Elaboration and validation of prediction models for chronic disease risk based on genomic, health and medical record data
Principal Investigator:
Dr Dongsung Ryu
Approved Research ID:
50909
Approval date:
July 30th 2019
Lay summary
As the increase in the incidence and mortality in chronic diseases is a serious problem all over the world, it is very important to predict and prevent chronic diseases in terms of public health. Disease onsets are generally caused by an interaction of genetic and environmental factors. Recent advanced techniques in lifelogging, genetic analysis and big data analytics make it easier to collect individual generated health-related data, and integration of these data with clinical features allow us to predict disease risk more accurately. For these reasons, this project aims to elaborate our genetic risk prediction models for chronic disease by considering health and medical record data using machine learning technique and to validate the effects of intervention based on these models with high-risk population cohorts (i.e. potential metabolic syndrome patients and cancer survivors).
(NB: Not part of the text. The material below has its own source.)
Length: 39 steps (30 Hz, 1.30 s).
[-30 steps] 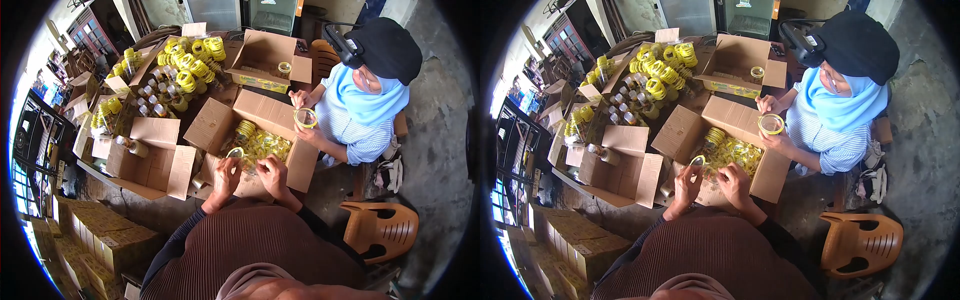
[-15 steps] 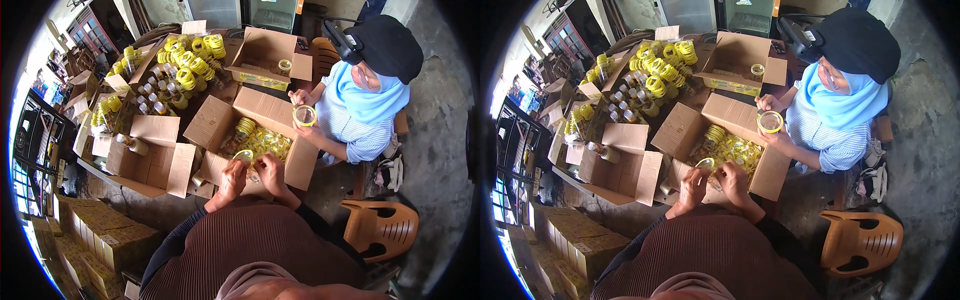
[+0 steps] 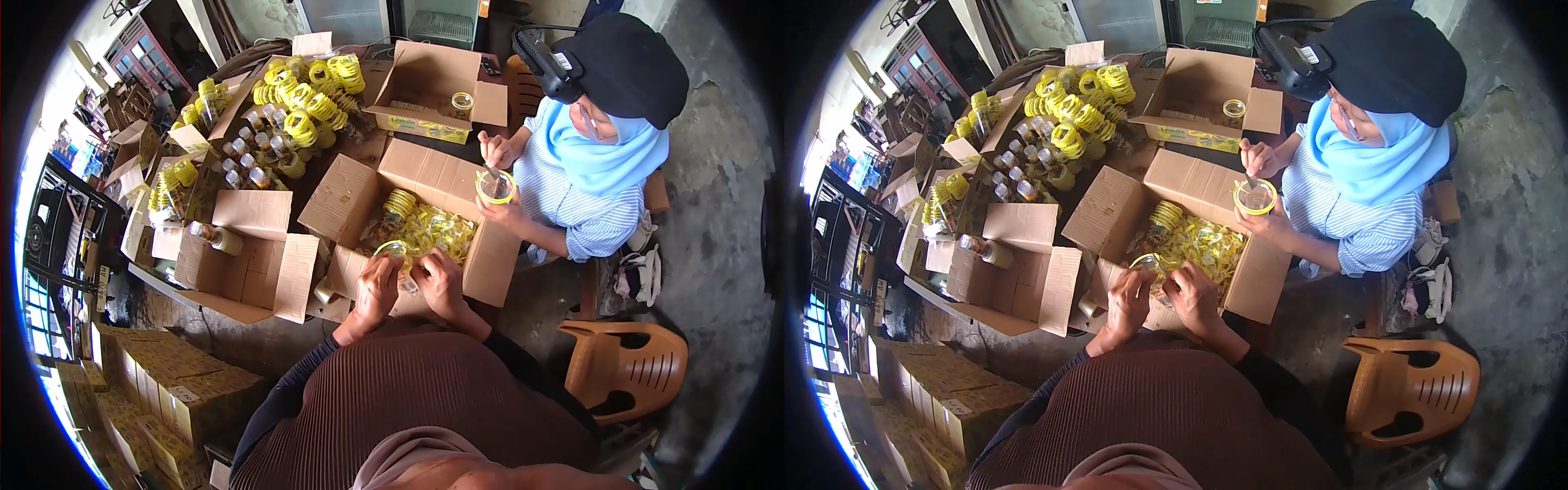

We will try to handle various diseases, however, clinical validation may be possible for only a few diseases. In terms of public health, a predicted disease risk based on many types of modifiable and unmodifiable factors can be used in healthcare services which encourage people to change their health behavior. Especially, it could motivate people in high-risk population to participate actively in health promotion. We ultimately expect that disease risk prediction models based on UK Biobank data will contribute to monitoring individuals' health status and delaying onset of diseases eventually.